Establishing a Global Code of Conduct That Resonates with Employees

By Patricia Colombo, Chief Compliance Officer, FUJIFILM Holdings America Corporation

A Code of Conduct is a cornerstone of any company compliance program, as it sets ethical standards and establishes expectations for employee behavior. Whether a company has 25 or 70,000 employees, a Code of Conduct outlines the organization’s principles and showcases a company’s commitment to a culture of compliance that fosters and upholds the highest ethical standards. Now, some (I’m not included in this list) may say that a code of conduct “may” have a reputation for being somewhat of a boring read, filled with legalese and industry jargon.

So, what good is a global Code of Conduct policy if you view it only as window dressing or a box to check exercise?

It’s crucial that compliance officers and the leadership that are responsible for creating (or enhancing) a Code of Conduct make it not only appropriately structured to manage compliance risks but, provide relevant tools to engage with all employees across your enterprise. In this article, I share how traditional and outdated codes of conduct may be viewed, and how today’s leaders can introduce a Code of Conduct that is visually appealing, engaging and easy to understand so that all employees realize that maintaining high ethical standards is part of their company’s DNA.

How to Develop an Engaging Code of Conduct that Belongs in the 21st Century

Have your favorite TV shows from the ‘90s aged well? Perhaps you still love the story line for some of these sitcoms, however, they may not be holding up well today given inappropriate cultural references and stereotyping. If you have been putting off updating and/or enhancing your company’s Code of Conduct, perhaps the sitcom reference helps you to realize that your approach to compliance may be similarly outdated.

A code of conduct must be a relevant, living, interactive and employee-friendly resource that is easy to access. Here are some time-tested approaches and tips to translate your Code into actions that protect your company, your employees, and your partners.

  • Lead from the top: To create a code of conduct that is truly effective, compliance officers need to solicit feedback and involve leadership from different departments of a company. As we are currently in the process of refreshing our code at Fujifilm, we have established a compliance committee apprised of leadership in corporate communications, legal and compliance, human resources (HR), finance, and more. Having leadership from various departments involved is important to ensure that “voice of customer” influences the finished product, and that messaging and expectations are in line with the company’s core values.
  • Reinvigorate the Content: An appealing code of conduct should be more than paragraphs of legal mandates and rhetoric. I recommend organizing the content by topics or behaviors rather than laws. You may also want to include an introduction regarding the purpose of the document, a message from leadership, employees’ responsibilities and the company’s core values. Don’t forget to provide contact information should employees have any questions or concerns.
  • Cultivate a Reader-Friendly Tone: Ensure that the code is written in plain language so that readers will easily comprehend and retain critical information. The purpose of the document is to empower employees to make responsible decisions, so include language that provides them the resources and guidance to operate in an ethical and responsible manner.
  • Leverage the Power of Technology: ‘Going digital’ will not only appeal to your workforce, but it will make it possible for employees to access information anywhere, anytime.

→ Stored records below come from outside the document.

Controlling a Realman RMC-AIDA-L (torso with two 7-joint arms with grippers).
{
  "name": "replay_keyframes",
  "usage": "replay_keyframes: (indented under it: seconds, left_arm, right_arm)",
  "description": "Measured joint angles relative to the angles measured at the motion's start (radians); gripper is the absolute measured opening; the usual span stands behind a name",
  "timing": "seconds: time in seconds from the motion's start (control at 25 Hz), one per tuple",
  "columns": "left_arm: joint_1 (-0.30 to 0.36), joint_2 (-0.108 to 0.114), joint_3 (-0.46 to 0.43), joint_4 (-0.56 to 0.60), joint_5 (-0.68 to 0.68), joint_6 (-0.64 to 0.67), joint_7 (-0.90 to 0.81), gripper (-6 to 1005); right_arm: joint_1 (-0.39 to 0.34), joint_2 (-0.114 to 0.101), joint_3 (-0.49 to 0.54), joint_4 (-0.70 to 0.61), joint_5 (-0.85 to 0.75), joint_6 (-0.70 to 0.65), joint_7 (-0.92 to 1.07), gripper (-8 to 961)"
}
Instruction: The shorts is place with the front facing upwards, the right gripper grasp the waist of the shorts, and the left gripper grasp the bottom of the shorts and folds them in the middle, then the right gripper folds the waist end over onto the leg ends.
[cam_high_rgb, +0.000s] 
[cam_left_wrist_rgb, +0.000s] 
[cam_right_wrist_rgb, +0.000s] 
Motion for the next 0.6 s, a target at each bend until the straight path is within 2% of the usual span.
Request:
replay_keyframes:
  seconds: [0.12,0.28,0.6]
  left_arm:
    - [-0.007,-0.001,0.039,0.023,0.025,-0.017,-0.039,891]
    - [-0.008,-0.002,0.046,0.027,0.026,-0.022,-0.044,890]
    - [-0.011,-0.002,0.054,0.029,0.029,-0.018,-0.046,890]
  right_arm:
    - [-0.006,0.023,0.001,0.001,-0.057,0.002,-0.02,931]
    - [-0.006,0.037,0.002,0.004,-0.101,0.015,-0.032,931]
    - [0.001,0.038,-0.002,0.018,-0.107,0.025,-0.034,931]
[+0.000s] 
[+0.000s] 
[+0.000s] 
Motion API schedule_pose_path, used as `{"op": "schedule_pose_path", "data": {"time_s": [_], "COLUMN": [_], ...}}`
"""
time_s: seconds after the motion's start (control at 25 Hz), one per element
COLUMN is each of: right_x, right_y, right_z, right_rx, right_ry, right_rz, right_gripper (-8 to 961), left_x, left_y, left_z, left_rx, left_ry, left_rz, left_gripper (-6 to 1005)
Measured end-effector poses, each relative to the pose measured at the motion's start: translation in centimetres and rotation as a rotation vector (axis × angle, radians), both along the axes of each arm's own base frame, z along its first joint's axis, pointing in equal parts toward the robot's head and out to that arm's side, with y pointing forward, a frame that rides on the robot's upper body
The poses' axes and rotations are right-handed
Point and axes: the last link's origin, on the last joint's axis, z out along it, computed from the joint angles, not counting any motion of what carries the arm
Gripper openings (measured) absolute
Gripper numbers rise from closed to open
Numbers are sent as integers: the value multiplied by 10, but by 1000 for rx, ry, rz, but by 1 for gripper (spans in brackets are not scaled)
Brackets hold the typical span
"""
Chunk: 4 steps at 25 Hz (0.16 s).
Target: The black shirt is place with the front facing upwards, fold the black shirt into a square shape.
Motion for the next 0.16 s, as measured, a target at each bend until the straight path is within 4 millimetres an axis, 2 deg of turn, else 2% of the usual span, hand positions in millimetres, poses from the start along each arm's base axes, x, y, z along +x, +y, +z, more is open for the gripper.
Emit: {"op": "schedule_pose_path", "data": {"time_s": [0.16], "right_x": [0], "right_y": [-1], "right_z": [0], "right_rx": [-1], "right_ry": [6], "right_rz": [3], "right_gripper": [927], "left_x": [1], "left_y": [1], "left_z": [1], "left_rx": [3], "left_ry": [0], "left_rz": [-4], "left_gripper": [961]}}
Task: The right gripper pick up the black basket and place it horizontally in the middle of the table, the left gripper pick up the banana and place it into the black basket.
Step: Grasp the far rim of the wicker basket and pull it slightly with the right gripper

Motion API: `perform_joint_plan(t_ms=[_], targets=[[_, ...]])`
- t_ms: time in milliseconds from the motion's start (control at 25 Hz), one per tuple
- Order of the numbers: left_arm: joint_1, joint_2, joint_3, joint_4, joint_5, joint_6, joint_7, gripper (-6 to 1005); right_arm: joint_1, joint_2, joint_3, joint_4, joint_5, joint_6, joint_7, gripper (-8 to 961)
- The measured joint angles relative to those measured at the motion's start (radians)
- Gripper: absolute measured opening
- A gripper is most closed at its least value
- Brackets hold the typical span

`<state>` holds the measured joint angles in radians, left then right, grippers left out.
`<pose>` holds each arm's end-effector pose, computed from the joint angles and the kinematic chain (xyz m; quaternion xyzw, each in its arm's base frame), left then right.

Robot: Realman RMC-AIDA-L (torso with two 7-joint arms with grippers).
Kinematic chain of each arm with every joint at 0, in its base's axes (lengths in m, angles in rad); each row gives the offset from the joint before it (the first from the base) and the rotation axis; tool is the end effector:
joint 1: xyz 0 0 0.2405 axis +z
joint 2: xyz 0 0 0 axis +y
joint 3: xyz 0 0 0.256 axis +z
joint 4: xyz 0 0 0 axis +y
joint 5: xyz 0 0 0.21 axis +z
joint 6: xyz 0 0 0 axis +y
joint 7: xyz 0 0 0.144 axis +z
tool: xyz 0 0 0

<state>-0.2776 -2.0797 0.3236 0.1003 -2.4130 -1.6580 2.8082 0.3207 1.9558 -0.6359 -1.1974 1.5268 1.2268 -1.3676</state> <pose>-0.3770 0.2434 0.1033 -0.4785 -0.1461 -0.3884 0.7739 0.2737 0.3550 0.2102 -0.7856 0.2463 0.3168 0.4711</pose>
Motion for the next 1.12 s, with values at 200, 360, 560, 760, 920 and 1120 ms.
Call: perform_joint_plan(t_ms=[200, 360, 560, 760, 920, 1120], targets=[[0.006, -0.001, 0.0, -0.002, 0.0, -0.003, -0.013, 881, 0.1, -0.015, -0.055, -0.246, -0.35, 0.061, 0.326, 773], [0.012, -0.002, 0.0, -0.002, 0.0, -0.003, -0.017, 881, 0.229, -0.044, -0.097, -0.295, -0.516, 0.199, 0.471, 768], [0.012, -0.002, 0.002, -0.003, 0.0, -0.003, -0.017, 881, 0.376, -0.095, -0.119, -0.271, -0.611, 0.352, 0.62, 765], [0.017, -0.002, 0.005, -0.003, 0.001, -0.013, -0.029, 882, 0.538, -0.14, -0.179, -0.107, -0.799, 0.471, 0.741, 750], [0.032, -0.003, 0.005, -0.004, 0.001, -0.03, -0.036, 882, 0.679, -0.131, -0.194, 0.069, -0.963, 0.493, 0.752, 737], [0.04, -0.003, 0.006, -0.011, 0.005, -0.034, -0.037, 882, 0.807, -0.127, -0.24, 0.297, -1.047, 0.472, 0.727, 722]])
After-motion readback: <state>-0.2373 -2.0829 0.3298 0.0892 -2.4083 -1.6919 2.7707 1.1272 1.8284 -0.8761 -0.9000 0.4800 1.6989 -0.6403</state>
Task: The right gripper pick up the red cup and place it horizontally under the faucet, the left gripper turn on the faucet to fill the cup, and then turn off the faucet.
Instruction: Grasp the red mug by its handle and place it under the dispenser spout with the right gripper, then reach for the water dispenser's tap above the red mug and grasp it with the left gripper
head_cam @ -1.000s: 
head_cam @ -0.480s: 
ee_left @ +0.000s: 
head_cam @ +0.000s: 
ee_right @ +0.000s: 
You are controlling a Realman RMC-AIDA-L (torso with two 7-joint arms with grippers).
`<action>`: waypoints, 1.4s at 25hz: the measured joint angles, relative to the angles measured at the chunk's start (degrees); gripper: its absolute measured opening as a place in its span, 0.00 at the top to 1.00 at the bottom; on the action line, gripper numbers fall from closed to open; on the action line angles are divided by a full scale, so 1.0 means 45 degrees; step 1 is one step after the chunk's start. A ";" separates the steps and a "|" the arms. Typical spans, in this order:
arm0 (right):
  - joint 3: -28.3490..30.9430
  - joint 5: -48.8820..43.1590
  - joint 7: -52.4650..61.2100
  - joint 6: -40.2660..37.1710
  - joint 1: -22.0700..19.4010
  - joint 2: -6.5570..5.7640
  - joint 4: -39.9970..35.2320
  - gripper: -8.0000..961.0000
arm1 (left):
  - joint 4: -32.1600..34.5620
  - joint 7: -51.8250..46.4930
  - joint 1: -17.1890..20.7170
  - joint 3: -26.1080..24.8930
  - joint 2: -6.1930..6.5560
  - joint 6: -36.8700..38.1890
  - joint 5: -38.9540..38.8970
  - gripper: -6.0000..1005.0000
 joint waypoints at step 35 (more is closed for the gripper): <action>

Make sure that any manufacturing employees have easy access to a shared portal, and prominently display on internal “community” bulletin boards.
  • Eye-Catching Designs and Examples: This document is as much an employee engagement opportunity as it’s a policy document. Ensure sure your code is on brand with the organization’s values and standard colors, fonts, logos, etc. Also incorporate high-impact, eye-catching designs to dramatically improve usability and utility. Making sure to include real-life examples on what to do and what not to do in and out of the workplace will also add impact to your Code.

Introducing the Code

How an organization introduces its code of conduct is just as important as how it’s written. A great way for it to be shared is to involve the company’s CEO (see Lead from the Top section above) or other leadership unveiling it at a company-wide meeting. I recommend recording the meeting so it can be distributed via an internal newsletter to all employees, particularly for those who could not attend.

Another effective way to create engagement with the code and ensure employee awareness is to develop interactive, mandatory training. Providing employees with convenient online access to code training materials is an extremely valuable component of the educational process. At Fujifilm, we incorporate multi-media in our trainings, so employees can choose whether they would rather read or listen to the program. Additionally, training should include a certification process to verify that each employee has attained an acceptable knowledge and understanding of the code and its application in the work environment.

If your company is global, you and your team will want to create a global taskforce with leadership from key regions. This is important as the code of conduct will need language translations for both the policy and for mandatory employee training. Fujifilm is a global company that spans many industries with 74,000+ employees, and so our compliance team makes sure we take a global approach that is relevant to local requirements as well.

The impact of an engaging code of conduct should not be underestimated. A truly inspiring code reinforces how you conduct business and how you treat others matters, and that your choices and actions define who you are.

Don’t leave it up to others to define that for you.